__What is needed__
Look for the string "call" in the listing below and copy every line in which it appears.

• • • •

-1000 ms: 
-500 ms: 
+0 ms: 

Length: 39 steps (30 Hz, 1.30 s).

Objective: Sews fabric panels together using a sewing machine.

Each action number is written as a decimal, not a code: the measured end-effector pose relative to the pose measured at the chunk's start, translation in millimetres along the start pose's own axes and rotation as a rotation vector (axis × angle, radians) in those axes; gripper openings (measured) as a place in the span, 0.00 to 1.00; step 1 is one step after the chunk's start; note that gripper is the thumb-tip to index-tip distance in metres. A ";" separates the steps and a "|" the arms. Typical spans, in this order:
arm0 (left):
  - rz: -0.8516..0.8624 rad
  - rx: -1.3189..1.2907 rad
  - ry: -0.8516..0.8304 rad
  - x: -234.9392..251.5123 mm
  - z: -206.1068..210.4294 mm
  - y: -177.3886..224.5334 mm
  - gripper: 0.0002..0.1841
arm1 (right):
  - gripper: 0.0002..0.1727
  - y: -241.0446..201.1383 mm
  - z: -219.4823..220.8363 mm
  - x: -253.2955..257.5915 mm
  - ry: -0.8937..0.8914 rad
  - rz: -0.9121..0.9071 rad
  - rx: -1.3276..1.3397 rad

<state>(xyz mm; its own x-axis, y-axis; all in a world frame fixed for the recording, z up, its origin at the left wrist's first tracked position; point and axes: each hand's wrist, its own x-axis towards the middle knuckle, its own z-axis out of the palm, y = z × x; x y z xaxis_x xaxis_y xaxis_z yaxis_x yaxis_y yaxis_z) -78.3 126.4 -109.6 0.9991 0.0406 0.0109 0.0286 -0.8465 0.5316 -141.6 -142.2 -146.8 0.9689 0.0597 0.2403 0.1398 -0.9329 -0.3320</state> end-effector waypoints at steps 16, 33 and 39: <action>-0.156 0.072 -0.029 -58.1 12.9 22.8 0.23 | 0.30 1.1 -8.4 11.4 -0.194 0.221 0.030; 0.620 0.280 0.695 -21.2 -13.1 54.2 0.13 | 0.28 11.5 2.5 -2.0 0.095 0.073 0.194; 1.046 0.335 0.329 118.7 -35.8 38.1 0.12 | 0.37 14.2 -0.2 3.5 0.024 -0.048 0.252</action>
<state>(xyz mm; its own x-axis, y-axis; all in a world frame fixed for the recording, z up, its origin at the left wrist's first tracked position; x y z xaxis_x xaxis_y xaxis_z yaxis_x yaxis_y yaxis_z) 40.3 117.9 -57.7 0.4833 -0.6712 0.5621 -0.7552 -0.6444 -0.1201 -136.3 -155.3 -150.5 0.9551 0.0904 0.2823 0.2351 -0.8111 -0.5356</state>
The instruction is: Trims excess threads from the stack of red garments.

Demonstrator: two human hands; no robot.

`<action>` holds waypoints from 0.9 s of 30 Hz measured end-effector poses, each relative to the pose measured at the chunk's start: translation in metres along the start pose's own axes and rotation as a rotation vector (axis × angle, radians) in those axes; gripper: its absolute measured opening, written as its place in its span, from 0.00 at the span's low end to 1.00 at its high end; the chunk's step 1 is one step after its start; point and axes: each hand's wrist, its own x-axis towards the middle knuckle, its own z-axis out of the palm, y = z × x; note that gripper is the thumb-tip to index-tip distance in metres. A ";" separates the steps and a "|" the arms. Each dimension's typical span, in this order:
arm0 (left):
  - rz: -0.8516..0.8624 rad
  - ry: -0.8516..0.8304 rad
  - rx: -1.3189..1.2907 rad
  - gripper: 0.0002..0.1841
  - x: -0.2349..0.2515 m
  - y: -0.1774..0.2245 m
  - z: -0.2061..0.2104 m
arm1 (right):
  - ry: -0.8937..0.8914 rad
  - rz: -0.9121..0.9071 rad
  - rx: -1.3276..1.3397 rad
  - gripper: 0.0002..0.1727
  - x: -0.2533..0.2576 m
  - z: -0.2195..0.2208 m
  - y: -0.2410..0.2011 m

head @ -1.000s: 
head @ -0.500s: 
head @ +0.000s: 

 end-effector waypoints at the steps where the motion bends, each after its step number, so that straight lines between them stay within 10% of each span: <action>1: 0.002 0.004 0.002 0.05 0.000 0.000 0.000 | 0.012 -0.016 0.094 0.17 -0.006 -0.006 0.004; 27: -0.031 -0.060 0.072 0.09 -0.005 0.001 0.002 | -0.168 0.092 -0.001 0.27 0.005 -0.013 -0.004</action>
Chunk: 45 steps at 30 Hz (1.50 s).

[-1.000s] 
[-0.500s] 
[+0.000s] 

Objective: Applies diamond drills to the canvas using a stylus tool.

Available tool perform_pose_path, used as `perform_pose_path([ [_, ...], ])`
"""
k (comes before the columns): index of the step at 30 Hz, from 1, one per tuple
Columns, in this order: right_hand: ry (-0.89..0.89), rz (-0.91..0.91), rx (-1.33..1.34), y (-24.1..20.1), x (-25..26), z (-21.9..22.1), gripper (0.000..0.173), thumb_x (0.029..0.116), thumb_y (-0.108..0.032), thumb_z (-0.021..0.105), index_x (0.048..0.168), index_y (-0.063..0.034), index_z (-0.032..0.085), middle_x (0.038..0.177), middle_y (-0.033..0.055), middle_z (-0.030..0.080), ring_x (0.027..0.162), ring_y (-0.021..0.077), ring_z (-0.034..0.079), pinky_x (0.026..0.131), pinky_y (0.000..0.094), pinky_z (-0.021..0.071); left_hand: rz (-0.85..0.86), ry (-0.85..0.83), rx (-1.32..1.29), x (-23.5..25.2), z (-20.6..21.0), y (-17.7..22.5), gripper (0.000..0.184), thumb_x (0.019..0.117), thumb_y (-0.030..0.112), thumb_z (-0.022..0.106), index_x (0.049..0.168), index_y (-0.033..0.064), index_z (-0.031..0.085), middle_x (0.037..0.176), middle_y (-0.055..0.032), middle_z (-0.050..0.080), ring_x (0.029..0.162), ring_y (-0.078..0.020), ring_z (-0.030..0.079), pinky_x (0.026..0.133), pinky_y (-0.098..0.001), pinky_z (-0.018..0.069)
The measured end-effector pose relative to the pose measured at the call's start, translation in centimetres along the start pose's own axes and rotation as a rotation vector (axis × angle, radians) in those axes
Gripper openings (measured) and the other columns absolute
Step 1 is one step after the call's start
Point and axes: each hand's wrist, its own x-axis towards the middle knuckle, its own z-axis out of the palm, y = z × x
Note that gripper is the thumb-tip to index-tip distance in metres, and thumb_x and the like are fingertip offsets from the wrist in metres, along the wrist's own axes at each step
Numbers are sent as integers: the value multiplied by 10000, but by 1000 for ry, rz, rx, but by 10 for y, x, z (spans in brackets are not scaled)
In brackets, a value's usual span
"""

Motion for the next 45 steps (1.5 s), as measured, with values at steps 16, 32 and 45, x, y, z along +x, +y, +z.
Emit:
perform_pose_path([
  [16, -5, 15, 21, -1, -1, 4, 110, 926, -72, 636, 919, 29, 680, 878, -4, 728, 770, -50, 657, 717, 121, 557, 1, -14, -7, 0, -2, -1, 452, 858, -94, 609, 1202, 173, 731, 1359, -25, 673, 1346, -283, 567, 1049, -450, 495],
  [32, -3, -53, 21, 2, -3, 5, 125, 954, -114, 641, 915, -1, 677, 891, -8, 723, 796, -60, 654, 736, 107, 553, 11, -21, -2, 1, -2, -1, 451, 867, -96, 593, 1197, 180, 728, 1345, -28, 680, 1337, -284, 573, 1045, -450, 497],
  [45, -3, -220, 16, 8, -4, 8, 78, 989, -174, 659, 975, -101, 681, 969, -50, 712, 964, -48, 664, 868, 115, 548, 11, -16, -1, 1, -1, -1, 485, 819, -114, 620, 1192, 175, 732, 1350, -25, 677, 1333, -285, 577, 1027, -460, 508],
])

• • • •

__Expected answer__
The measured end-effector pose relative to the pose measured at the call's start, translation in centimetres along the start pose's own axes and rotation as a rotation vector (axis × angle, radians) in those axes
Step 1 is one step after the call's start

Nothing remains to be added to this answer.